» Your assignment: Instruction for the data below: set down exactly the lines from the line with "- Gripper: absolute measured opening" to the line with "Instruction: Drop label", inclusive, and no others.
Start of Data provided
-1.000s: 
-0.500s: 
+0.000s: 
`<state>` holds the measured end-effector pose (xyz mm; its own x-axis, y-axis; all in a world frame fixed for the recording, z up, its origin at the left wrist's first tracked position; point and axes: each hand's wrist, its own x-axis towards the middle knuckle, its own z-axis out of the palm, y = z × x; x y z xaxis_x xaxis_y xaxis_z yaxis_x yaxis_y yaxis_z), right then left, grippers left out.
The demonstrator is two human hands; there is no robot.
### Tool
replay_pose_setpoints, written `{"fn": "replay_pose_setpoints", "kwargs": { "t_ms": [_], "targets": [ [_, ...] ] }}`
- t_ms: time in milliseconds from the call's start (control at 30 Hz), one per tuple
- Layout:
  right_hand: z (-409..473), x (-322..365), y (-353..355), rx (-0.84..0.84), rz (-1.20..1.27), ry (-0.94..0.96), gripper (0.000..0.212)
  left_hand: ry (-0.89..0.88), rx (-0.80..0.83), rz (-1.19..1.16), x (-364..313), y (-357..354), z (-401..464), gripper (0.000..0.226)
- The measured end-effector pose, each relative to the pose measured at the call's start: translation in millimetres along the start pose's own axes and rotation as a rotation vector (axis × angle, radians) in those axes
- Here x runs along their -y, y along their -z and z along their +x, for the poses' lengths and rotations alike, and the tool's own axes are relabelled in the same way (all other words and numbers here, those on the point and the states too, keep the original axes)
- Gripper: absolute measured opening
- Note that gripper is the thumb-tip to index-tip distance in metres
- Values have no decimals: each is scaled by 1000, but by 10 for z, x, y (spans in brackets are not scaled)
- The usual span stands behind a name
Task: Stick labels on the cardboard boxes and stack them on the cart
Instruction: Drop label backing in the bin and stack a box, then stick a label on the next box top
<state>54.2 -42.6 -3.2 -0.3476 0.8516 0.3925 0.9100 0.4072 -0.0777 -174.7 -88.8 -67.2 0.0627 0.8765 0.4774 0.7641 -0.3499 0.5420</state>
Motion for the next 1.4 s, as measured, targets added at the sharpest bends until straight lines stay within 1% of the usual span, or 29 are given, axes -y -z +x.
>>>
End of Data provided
» Your response:
- Gripper: absolute measured opening
- Note that gripper is the thumb-tip to index-tip distance in metres
- Values have no decimals: each is scaled by 1000, but by 10 for z, x, y (spans in brackets are not scaled)
- The usual span stands behind a name
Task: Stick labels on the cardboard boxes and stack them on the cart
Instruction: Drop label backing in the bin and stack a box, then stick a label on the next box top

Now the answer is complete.